En su introducción al Atlas, García Martín relaciona la cartografía con las letras. «El arte de cartografiar las obras literarias también recrea el mundo. Nos proporciona nuevas e insospechadas lecturas acerca de su naturaleza creativa». También del mundo en que fueron concebidas o que relataban otras épocas o lugares distantes, a veces de leyenda. La novela picaresca del Siglo de Oro permite viajar al Madrid o la Sevilla del XVI, pero también a Jauja. Dickens es guía del Londres decimonónico, como Balzac lo es del París coetáneo. Y acercarse a espacios insospechados, como el Pekín de Sueño en el pabellón rojo, de Cao Xuequin.

Otro canon posible

Esta es una de las virtudes de este Atlas de literatura universal. Si el lector nunca se escapará de la impresión de que toda selección implica la idea de un canon, esta obra, sin rehuir a los grandes clásicos -Quijote, Divina Comedia, Decamerón, Hamlet, Moby Dick, En busca del tiempo perdido, Cien años de soledad...-, abre sus páginas a obras que también han obtenido esta condición por derecho propio, pero que quizá son menos conocidos según qué latitudes.
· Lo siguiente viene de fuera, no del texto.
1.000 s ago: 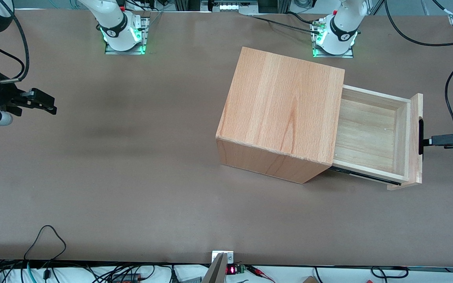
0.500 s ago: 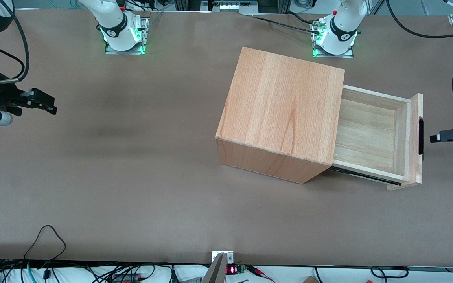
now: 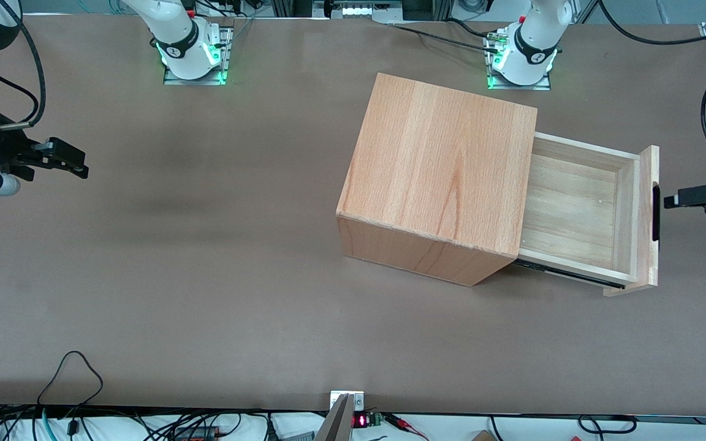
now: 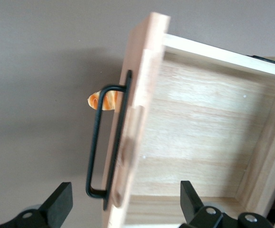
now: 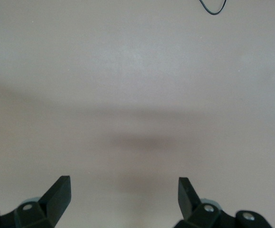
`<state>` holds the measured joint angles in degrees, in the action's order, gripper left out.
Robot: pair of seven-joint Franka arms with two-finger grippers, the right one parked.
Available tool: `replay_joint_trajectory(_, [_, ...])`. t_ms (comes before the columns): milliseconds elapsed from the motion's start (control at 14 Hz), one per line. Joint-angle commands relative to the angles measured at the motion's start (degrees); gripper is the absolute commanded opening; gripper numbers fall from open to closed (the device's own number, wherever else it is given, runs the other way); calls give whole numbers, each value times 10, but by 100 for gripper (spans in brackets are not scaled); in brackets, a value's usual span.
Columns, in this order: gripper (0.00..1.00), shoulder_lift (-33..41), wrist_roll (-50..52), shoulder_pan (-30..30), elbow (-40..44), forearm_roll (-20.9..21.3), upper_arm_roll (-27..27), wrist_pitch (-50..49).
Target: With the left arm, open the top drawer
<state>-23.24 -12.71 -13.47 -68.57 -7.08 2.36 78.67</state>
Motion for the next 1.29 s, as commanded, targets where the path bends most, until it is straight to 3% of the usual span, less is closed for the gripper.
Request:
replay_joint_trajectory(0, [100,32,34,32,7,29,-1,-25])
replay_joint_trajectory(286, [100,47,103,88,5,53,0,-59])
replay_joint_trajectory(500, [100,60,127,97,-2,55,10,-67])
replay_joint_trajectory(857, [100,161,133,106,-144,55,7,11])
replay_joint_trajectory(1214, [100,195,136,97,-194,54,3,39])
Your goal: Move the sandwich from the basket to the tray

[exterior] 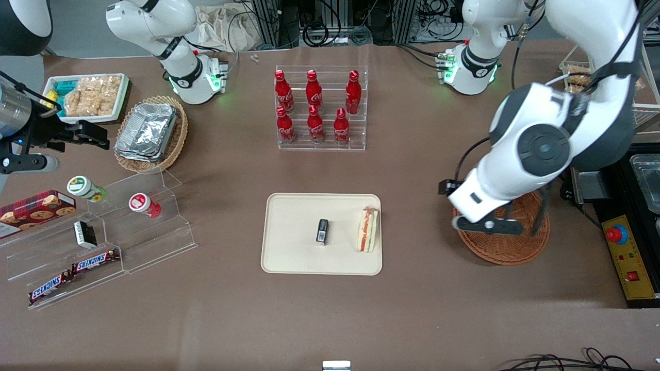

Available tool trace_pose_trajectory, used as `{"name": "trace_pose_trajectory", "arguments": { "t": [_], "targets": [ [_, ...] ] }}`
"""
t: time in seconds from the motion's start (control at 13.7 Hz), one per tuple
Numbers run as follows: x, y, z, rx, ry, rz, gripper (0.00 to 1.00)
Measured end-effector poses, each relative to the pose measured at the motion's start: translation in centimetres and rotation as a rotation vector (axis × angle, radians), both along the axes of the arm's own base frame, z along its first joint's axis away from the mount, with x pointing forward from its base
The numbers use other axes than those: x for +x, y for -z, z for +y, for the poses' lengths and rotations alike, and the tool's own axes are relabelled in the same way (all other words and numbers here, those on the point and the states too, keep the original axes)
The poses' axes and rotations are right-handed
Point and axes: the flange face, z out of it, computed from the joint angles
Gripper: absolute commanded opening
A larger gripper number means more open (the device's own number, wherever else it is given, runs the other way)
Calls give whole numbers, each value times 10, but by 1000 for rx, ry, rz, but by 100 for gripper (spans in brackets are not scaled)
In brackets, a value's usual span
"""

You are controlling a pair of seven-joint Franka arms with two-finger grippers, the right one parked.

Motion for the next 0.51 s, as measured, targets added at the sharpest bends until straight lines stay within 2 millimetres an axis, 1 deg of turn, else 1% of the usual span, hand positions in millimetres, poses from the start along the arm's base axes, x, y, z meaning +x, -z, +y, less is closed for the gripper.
{"name": "trace_pose_trajectory", "arguments": {
  "t": [0.15, 0.29, 0.51],
  "targets": [
    [4, -23, 34, 6, -34, -31, 100],
    [8, -39, 65, 14, -75, -30, 100],
    [15, -49, 105, 15, -140, -33, 100]
  ]
}}
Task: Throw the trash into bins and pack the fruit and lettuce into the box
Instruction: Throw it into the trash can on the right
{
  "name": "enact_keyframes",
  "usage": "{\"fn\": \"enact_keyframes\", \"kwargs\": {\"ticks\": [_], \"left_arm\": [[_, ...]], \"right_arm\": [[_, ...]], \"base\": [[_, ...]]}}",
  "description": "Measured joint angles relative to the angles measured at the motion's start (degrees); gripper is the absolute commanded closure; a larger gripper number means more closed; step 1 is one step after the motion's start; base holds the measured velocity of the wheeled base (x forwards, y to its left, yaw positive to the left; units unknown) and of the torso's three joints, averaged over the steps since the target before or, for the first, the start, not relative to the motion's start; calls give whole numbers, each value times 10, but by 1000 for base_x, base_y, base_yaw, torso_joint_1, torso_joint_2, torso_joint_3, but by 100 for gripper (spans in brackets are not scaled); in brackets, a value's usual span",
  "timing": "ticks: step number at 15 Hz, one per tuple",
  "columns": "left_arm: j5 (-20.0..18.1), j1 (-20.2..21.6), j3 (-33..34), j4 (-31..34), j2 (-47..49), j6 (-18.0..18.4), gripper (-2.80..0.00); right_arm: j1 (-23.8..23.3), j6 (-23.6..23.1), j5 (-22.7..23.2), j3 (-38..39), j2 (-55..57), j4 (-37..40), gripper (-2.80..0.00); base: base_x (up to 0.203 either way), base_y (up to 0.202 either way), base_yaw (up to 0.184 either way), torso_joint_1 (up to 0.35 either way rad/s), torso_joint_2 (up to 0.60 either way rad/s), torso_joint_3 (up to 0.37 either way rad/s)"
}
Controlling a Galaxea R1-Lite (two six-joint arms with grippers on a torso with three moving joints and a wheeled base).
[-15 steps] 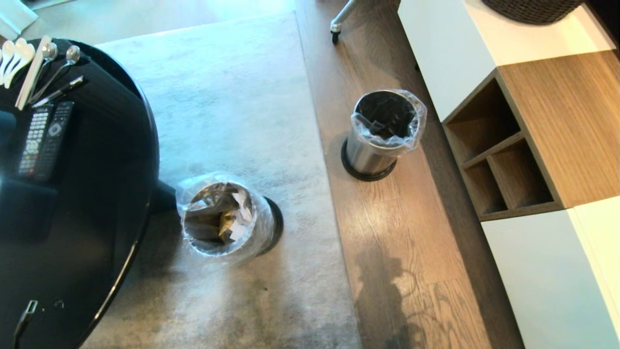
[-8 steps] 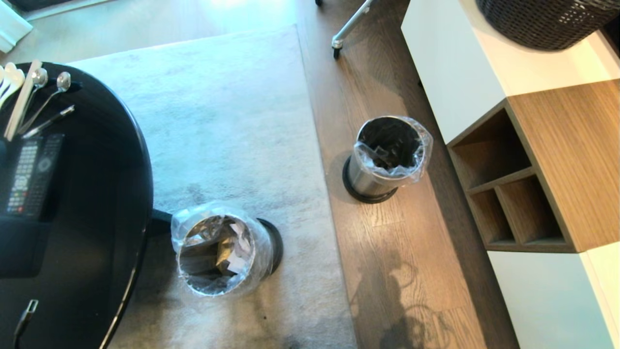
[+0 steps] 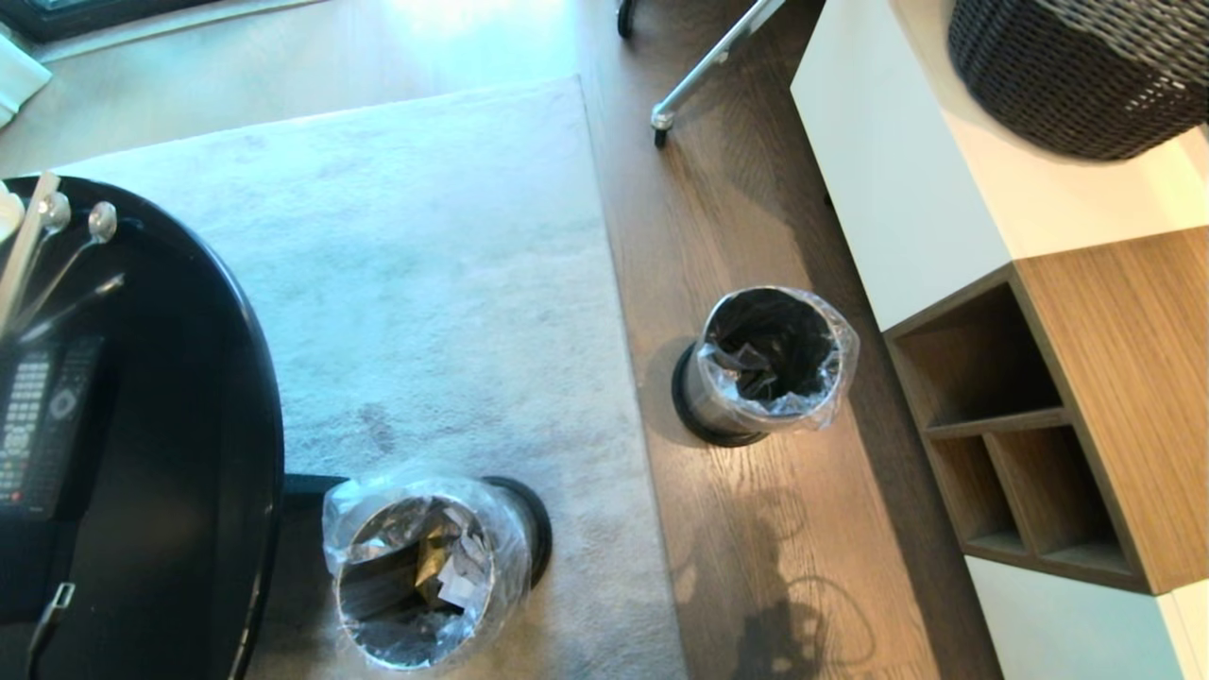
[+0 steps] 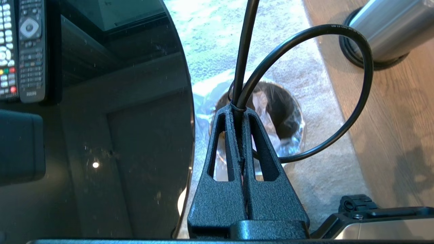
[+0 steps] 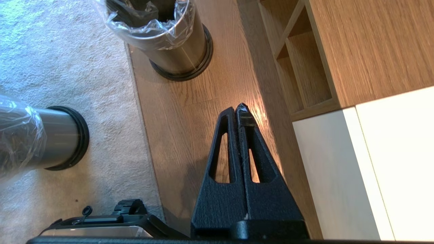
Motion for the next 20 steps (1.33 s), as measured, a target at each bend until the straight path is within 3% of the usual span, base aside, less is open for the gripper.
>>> {"fn": "enact_keyframes", "kwargs": {"ticks": [16,20], "left_arm": [[0,0,0,1,0,1,0],[0,0,0,1,0,0,0]], "right_arm": [[0,0,0,0,0,0,0],[1,0,0,0,0,1,0]], "base": [[0,0,0,0,0,0],[-4,6,-122,1,3,2]]}}
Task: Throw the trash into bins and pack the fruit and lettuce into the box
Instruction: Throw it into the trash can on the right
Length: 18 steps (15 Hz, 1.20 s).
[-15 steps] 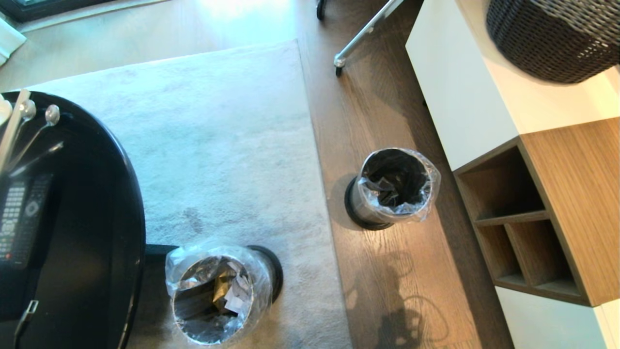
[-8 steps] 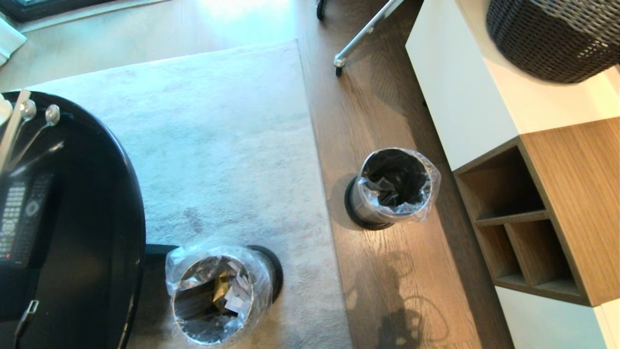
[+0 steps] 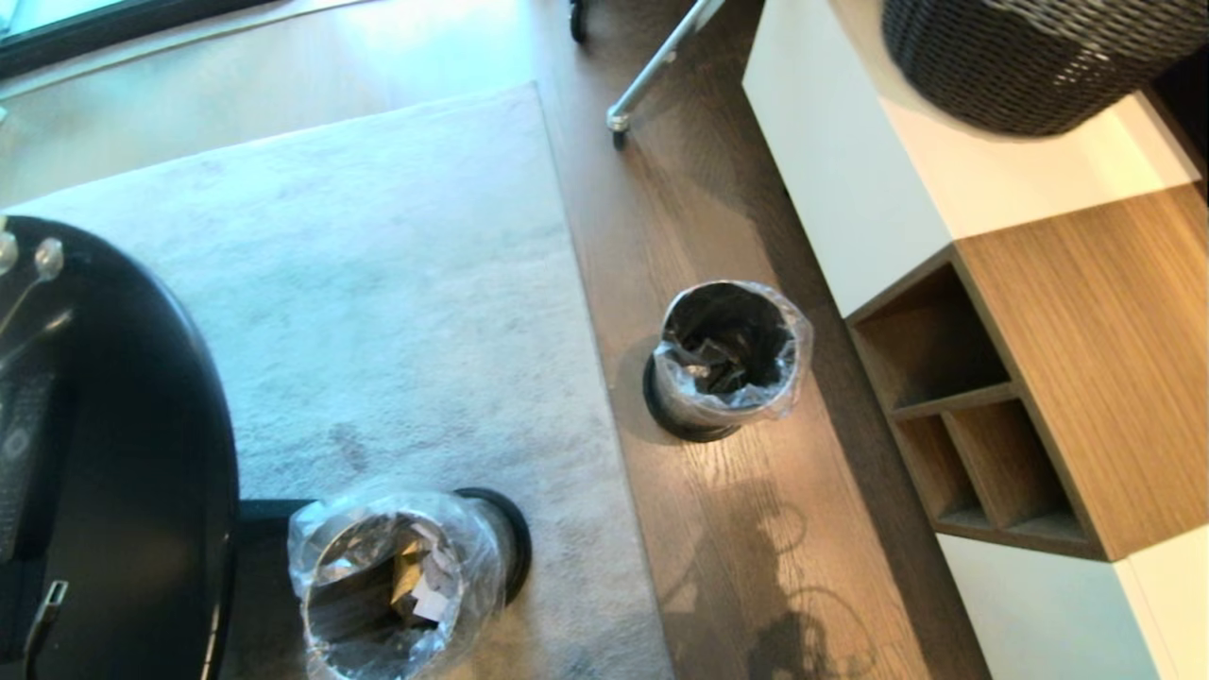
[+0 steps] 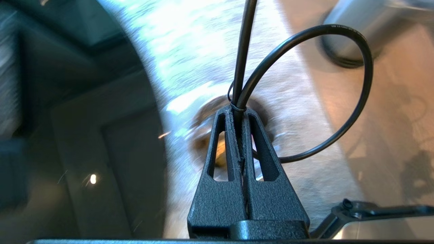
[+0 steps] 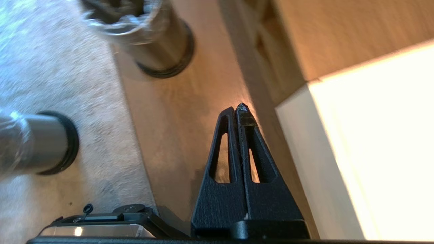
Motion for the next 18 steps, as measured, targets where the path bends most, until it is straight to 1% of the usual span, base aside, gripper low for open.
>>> {"fn": "enact_keyframes", "kwargs": {"ticks": [5,8,18], "left_arm": [[0,1,0,0,0,0,0],[0,0,0,0,0,0,0],[0,0,0,0,0,-1,0]], "right_arm": [[0,0,0,0,0,-1,0],[0,0,0,0,0,0,0],[-1,0,0,0,0,-1,0]], "base": [[2,7,-167,2,0,2],[0,3,-122,-2,4,4],[0,0,0,0,0,0]]}}
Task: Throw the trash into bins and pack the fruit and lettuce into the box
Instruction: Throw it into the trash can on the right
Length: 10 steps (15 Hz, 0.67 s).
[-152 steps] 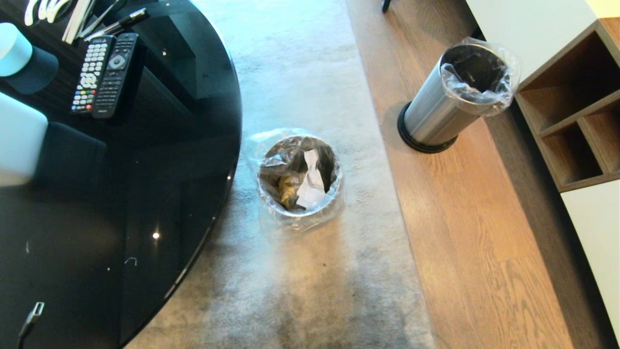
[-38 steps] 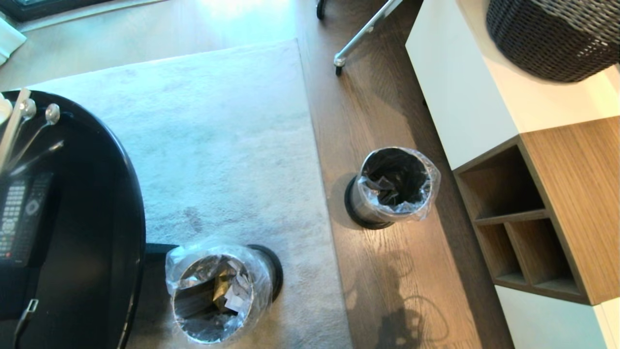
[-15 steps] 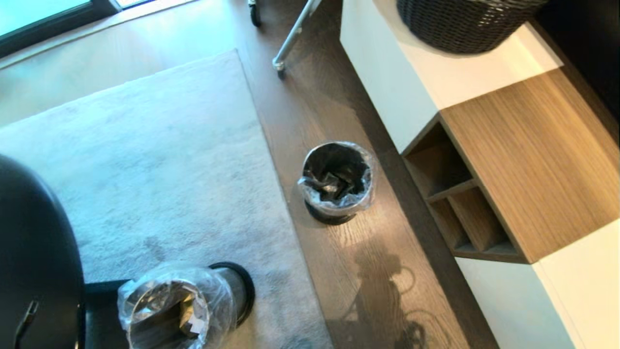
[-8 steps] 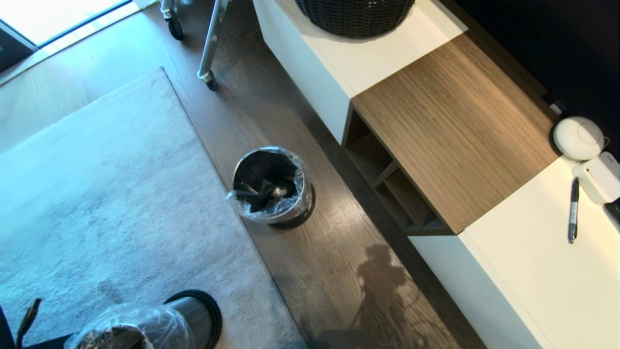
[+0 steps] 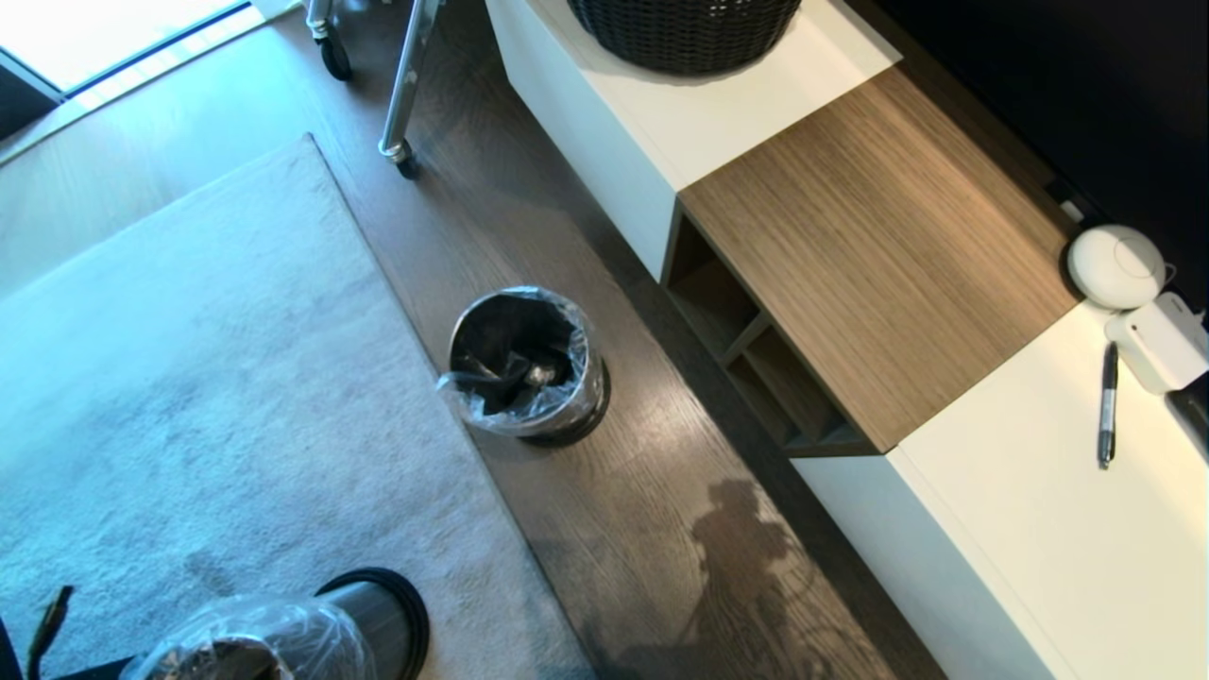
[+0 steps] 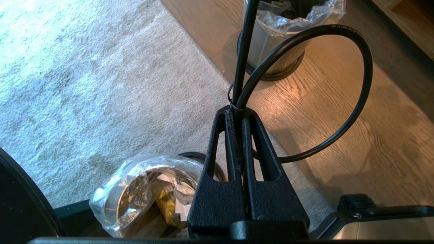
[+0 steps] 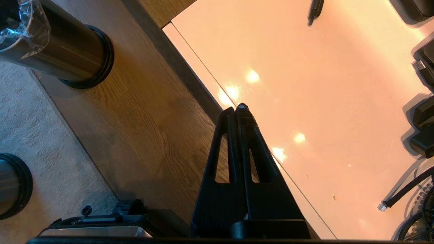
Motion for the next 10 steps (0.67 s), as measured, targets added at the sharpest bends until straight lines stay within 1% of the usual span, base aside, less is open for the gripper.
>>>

El propio libro de Xuequin, La historia de Genji, de Shikibu o el Kalevala, de Elias Lönnrot, son piezas fundamentales del engranaje literario mundial, pero a veces algo olvidados por el canon.

Sobre ellos escriben, entre otros, Fernando Aramburu, Carlos García Gual, Julio Llamazares, Alberto Manguel, Mercedes Monmany o Marta Sanz, ofreciendo iluminadora información que amplía lo que ya indicaban los mapas (que tampoco se olvidan de las coordenadas geográficas). Una guía que, sea cual sea el orden de lectura, al final ofrece como recompensa una Imago mundi de la literatura universal: «Un fresco histórico en cuyo espacio podemos leer el tiempo», en palabras de García Martín.